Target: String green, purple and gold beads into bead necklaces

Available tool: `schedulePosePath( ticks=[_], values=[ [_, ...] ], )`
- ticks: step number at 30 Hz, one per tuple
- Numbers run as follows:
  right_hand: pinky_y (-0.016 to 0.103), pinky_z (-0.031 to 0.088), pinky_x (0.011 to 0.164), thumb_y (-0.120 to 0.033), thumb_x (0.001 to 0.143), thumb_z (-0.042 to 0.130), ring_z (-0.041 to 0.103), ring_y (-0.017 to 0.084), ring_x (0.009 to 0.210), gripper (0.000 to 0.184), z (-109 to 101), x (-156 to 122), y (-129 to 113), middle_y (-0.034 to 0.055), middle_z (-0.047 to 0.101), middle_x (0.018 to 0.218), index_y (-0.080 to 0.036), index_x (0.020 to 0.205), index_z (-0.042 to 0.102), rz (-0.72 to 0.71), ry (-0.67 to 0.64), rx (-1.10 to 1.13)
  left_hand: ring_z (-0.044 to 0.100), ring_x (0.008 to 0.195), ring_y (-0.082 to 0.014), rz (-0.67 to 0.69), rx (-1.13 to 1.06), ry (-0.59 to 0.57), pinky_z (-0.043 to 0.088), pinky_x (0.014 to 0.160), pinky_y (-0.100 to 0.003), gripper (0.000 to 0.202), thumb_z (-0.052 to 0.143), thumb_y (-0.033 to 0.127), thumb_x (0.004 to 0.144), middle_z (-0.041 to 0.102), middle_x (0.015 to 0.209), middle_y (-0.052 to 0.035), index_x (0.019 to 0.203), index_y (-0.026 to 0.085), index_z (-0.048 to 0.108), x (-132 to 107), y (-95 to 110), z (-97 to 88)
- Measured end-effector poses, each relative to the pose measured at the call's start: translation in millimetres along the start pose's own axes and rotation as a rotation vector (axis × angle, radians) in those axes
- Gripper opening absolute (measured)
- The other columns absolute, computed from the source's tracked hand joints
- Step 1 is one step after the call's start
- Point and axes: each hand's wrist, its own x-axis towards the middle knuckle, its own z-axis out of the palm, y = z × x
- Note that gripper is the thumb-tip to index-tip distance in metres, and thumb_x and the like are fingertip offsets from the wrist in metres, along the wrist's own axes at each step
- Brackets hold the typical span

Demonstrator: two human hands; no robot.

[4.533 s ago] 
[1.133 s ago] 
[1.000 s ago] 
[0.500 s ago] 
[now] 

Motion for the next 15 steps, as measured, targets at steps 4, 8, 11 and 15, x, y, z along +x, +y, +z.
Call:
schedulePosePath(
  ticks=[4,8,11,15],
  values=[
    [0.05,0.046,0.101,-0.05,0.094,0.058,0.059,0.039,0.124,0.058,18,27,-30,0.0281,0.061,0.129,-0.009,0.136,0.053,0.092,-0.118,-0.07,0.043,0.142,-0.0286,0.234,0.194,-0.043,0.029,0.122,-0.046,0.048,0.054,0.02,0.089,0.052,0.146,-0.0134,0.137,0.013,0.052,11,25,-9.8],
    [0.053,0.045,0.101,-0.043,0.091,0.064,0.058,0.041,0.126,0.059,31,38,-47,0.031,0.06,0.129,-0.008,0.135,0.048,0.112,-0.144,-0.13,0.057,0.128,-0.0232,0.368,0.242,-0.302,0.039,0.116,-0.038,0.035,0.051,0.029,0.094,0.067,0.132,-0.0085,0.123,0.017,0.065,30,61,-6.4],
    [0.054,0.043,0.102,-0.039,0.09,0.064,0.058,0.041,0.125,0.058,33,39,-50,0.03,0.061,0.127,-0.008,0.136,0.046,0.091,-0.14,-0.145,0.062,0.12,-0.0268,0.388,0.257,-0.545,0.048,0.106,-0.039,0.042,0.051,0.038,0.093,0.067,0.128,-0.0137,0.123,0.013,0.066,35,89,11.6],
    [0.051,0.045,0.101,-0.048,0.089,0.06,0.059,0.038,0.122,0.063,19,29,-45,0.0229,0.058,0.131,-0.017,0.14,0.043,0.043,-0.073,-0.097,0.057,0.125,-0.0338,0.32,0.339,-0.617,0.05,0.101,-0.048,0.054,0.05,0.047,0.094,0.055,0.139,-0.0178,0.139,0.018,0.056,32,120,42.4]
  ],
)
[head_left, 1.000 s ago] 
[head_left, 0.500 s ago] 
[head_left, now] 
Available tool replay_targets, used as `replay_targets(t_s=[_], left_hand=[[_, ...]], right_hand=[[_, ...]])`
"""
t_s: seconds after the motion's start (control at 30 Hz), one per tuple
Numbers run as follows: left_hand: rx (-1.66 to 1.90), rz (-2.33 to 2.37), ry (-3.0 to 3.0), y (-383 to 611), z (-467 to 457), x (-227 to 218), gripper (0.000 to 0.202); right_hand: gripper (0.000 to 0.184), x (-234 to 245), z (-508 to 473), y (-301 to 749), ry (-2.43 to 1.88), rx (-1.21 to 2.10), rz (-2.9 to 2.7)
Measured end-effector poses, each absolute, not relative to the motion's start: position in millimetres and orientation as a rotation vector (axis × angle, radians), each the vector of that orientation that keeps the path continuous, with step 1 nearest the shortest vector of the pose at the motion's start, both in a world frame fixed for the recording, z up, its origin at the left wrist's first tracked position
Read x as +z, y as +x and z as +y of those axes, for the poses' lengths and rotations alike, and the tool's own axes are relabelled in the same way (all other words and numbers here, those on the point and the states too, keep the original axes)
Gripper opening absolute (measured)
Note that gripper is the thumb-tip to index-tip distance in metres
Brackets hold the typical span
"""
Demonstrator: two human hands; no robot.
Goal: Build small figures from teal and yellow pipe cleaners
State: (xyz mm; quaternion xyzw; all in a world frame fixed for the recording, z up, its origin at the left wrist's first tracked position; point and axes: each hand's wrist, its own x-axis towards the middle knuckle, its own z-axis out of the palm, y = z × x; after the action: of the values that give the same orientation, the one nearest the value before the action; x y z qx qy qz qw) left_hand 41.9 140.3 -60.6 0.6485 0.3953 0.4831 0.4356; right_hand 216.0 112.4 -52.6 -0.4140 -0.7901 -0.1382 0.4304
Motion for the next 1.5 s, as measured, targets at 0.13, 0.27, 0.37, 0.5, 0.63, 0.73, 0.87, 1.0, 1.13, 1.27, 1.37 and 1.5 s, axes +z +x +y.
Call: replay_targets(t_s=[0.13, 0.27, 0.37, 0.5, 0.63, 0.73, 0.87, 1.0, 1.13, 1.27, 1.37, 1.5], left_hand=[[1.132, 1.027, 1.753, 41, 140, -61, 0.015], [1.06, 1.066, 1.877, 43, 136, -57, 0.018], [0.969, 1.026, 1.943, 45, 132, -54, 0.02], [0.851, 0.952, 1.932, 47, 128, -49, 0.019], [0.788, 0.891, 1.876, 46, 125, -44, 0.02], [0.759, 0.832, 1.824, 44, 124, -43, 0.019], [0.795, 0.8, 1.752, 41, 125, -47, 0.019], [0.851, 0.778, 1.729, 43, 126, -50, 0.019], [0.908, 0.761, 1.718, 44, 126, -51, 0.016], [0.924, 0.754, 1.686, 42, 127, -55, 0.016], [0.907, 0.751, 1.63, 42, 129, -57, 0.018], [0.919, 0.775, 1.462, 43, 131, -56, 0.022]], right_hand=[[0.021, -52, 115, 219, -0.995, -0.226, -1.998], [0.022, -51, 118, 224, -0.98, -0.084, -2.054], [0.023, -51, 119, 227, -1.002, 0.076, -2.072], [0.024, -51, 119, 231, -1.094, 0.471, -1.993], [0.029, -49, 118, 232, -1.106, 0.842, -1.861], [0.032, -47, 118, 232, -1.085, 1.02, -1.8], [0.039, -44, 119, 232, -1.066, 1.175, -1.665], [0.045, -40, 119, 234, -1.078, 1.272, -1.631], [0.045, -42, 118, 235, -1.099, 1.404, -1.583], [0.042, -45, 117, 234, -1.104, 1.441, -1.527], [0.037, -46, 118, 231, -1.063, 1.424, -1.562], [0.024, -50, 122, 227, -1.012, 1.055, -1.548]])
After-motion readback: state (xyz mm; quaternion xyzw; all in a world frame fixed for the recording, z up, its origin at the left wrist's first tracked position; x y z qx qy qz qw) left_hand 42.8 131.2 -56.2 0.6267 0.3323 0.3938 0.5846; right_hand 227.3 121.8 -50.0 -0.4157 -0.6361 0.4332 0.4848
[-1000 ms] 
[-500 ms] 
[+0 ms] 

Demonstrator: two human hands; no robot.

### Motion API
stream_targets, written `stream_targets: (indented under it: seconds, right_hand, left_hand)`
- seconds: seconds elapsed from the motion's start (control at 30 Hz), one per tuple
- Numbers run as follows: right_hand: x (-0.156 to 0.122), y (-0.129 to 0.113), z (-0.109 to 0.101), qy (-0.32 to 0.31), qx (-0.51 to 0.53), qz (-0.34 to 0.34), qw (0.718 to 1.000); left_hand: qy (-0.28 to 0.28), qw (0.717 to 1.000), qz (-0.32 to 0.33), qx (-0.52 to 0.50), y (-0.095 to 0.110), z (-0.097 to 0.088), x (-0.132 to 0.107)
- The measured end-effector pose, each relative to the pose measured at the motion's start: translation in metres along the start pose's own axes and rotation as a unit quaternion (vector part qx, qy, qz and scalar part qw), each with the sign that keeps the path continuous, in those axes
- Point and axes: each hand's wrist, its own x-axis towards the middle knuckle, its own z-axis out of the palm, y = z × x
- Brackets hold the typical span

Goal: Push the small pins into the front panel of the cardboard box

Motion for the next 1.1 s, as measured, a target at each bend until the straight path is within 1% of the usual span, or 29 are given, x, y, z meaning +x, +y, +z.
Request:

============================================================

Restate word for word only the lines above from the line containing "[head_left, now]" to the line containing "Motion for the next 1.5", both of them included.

▸ **Answer to this exercise**
[head_left, now] 
Available tool replay_targets, used as `replay_targets(t_s=[_], left_hand=[[_, ...]], right_hand=[[_, ...]])`
"""
t_s: seconds after the motion's start (control at 30 Hz), one per tuple
Numbers run as follows: left_hand: rx (-1.66 to 1.90), rz (-2.33 to 2.37), ry (-3.0 to 3.0), y (-383 to 611), z (-467 to 457), x (-227 to 218), gripper (0.000 to 0.202); right_hand: gripper (0.000 to 0.184), x (-234 to 245), z (-508 to 473), y (-301 to 749), ry (-2.43 to 1.88), rx (-1.21 to 2.10), rz (-2.9 to 2.7)
Measured end-effector poses, each absolute, not relative to the motion's start: position in millimetres and orientation as a rotation vector (axis × angle, radians), each the vector of that orientation that keeps the path continuous, with step 1 nearest the shortest vector of the pose at the motion's start, both in a world frame fixed for the recording, z up, its origin at the left wrist's first tracked position
Read x as +z, y as +x and z as +y of those axes, for the poses' lengths and rotations alike, and the tool's own axes are relabelled in the same way (all other words and numbers here, those on the point and the states too, keep the original axes)
Gripper opening absolute (measured)
Note that gripper is the thumb-tip to index-tip distance in metres
Brackets hold the typical span
"""
Demonstrator: two human hands; no robot.
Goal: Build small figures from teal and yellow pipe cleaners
State: (xyz mm; quaternion xyzw; all in a world frame fixed for the recording, z up, its origin at the left wrist's first tracked position; point and axes: each hand's wrist, its own x-axis towards the middle knuckle, its own z-axis out of the palm, y = z × x; after the action: of the values that give the same orientation, the one nearest the value before the action; x y z qx qy qz qw) left_hand 41.9 140.3 -60.6 0.6485 0.3953 0.4831 0.4356; right_hand 216.0 112.4 -52.6 -0.4140 -0.7901 -0.1382 0.4304
Motion for the next 1.5 s, as measured, targets at 0.13, 0.27, 0.37, 0.5, 0.63, 0.73, 0.87, 1.0, 1.13, 1.27, 1.37 and 1.5 s, axes +z +x +y.

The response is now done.